By Alex LaSalvia
Boston University Statehouse Program
BOSTON — Town clerks say more resources would help implement the expanded mail-in voting and new voter registration rules included in the election reform bill now being ironed out in a legislative conference committee.
When mail-in voting was widely used in the 2020 election, local clerks experienced “an administrative nightmare,” said Barnstable Town Clerk Ann Quirk. She is concerned about the prospect of administering in-person early voting on top of mail-in voting.
“Town clerks don’t mind the work,” Quirk said. For clerks, election day “starts at 4:30 in the morning and it finishes at 10:30, 11 o’clock at night. (Early voting) is like having an election day every single day.”
The VOTES Act aims to expand access to the polls by building on changes made to voting during the pandemic that proved popular with voters, said Sen. Julian Cyr, D-Truro. This means mail-in voting and early voting periods would be here to stay, and voters would be able to register closer to election day.
“Cape Codders and Islanders have some of the highest turnout rates in the state,” Cyr said. “I expect that Cape Codders and Islanders will put these additional tools to vote to really good use.”
The House and Senate have both passed their versions of the bill and must now work out the differences in a joint conference committee before sending it to the governor.
The VOTES Act is a statutory bill, not an appropriations bill, so it cannot include any additional funding or resources to town clerks to help implement the reforms, Cyr said.
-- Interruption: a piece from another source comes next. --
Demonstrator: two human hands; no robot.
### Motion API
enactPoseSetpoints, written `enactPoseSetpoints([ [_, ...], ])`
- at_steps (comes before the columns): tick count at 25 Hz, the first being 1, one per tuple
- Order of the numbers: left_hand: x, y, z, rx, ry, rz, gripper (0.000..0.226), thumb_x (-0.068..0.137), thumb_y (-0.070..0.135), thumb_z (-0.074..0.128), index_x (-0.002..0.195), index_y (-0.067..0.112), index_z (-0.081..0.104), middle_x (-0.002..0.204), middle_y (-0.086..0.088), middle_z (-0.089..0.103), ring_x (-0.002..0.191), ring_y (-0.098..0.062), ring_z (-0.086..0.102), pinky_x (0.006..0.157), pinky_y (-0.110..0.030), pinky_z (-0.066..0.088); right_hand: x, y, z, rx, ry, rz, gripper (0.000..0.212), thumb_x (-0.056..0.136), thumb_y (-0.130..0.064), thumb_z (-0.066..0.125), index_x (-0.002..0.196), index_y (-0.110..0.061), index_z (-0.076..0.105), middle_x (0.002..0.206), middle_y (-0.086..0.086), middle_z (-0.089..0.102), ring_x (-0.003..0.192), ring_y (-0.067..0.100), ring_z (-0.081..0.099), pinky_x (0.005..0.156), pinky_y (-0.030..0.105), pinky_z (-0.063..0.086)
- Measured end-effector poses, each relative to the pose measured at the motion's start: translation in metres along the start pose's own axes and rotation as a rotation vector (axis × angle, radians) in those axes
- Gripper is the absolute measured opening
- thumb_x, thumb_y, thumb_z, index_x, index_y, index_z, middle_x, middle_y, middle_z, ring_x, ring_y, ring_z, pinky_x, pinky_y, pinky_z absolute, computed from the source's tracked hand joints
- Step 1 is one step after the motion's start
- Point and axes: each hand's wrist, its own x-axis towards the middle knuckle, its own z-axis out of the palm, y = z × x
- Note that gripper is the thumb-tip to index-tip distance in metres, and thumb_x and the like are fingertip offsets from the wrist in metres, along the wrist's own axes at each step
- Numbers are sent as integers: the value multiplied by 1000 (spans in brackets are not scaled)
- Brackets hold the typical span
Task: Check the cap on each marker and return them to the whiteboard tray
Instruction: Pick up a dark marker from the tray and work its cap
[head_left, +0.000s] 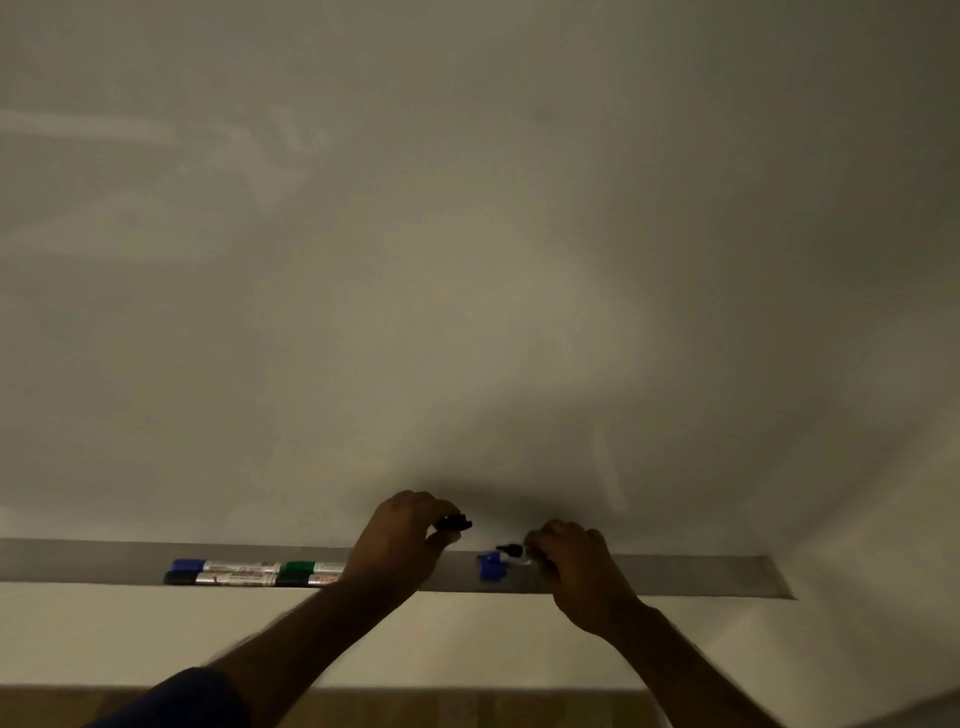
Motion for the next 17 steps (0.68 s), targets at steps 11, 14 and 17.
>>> enactPoseSetpoints([
  [11, 27, 63, -120, -34, 270, 161, 29, 83, 16, 67, 111, 24, 66, 94, 9, 62, 83, -7, 58, 69, -22, 50, 22, -78, -152, 37, 447, -267, 33, 97, -27, 42, 123, -15, 57, 89, -2, 57, 71, 3, 44, 63, 15, 33],
  [14, 32, 76, -142, -66, 319, 171, 29, 81, 12, 70, 109, 22, 67, 94, 9, 63, 80, -5, 59, 68, -15, 49, 21, -88, -178, -5, 461, -314, 36, 97, -32, 38, 124, -18, 57, 85, -2, 54, 63, 5, 42, 56, 15, 29],
  [17, 35, 87, -158, -115, 371, 163, 36, 74, 13, 77, 107, 24, 66, 85, 13, 64, 78, -3, 58, 68, -8, 45, 22, -96, -197, -54, 466, -357, 32, 96, -28, 45, 125, -20, 57, 83, 1, 56, 61, 13, 48, 52, 25, 38],
])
The senator said he thinks the Legislature will look to provide that funding in the fiscal 2023 budget or a supplemental appropriations bill, but as of now no such bill exists.
In the past, the Legislature has passed supplemental appropriations to cover the cost of elections once the actual cost has been figured out, said state Rep. Sarah Peake, D-Provincetown, in an email.
“There is nothing more important to the vitality of our democracy than robust voter participation,” Peake said. “Adequate funding to support our local election officials is a key part of enabling all who are eligible to vote.”
Barnstable’s town clerk said any changes to the voting process should have money set aside in order to implement those changes. In 2020, the postage costs alone for mailing out ballots cost the town of Barnstable $9,800, Quirk said.
“They’ll have to provide us with people and they’ll have to provide money,” she said. “You can’t expect the towns to make up the difference.”
Right now, much of election administration has to be done manually, leading to a “cumbersome” process, said Julie Smith, Chatham town clerk, in an email. Since her assistant town clerk retired a couple of months ago, Smith is the only person in Chatham’s town clerk office.
“I support anything that makes the process easier and smoother for the voters to cast their votes,” Smith said. “That said, I am very hopeful that the state will supply the town clerk’s offices with access to more modern tools or processes… my feeling is that the changes were rushed, and there didn’t seem to be an understanding of the steps that the town clerk’s offices/elections officials are required to organize from beginning to end.”
Cyr said he encourages town clerks to let their municipalities and the Legislature know what resources they need to implement these election reforms. He also emphasized the need to encourage volunteers to help out at the polls.
“I’m really appreciative of what town clerks did during the pandemic, it was a tremendous amount of work,” Cyr said. “With the VOTES Act, we are asking town clerks to continue to do more, and I think what’s most important is to make sure town clerks have the resources they need to ensure that people can access the right to vote.”
Quirk said she thinks that if the Legislature wants early voting by mail, they should not also do early in-person voting because of how many more people would be needed to administer.
“We’re clerks, we get the work done no matter what, but it’s a tremendous amount of work on any clerk’s office,” Quirk said. “There’s a lot of issues for us as clerks to try to pull this off, make it correct, make it fair, make it something that people will trust.”